§ **Required action**
Your answer should consist of the lines in the data below that contain "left".
● ● ● ●
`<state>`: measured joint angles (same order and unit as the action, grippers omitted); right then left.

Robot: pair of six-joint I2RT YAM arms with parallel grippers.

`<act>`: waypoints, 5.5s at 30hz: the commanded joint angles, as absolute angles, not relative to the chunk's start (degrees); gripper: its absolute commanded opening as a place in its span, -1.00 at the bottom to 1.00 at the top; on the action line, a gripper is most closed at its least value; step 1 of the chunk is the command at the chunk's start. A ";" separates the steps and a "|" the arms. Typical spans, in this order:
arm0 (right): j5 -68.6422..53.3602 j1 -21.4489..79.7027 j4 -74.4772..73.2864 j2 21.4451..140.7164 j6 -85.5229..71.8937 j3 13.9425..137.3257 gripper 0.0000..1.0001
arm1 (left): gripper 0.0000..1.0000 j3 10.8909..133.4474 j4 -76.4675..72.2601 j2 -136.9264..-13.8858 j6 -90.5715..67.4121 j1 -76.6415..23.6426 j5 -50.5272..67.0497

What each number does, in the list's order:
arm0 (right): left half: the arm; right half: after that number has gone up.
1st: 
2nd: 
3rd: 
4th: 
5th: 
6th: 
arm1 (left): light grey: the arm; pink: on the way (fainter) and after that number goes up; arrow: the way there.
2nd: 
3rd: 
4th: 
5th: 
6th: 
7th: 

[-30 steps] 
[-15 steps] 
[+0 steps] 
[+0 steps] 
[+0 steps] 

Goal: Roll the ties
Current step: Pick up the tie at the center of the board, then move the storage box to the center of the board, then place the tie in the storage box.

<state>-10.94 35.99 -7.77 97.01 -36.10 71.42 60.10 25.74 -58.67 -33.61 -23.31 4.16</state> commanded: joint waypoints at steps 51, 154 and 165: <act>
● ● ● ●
§ **Output below**
`<state>`: measured joint angles (same order and unit as the action, grippers omitted); right then left.
arm1 (left): gripper 0.0000..1.0000 j3 10.8909..133.4474 j4 -76.4675..72.2601 j2 -136.9264..-13.8858 j6 -90.5715..67.4121 j1 -76.6415..23.6426 j5 -50.5272..67.0497
arm0 (right): left half: the arm; right half: after that number has gone up.
arm1 (left): light grey: the arm; pink: on the way (fainter) and after that number goes up; arrow: the way there.

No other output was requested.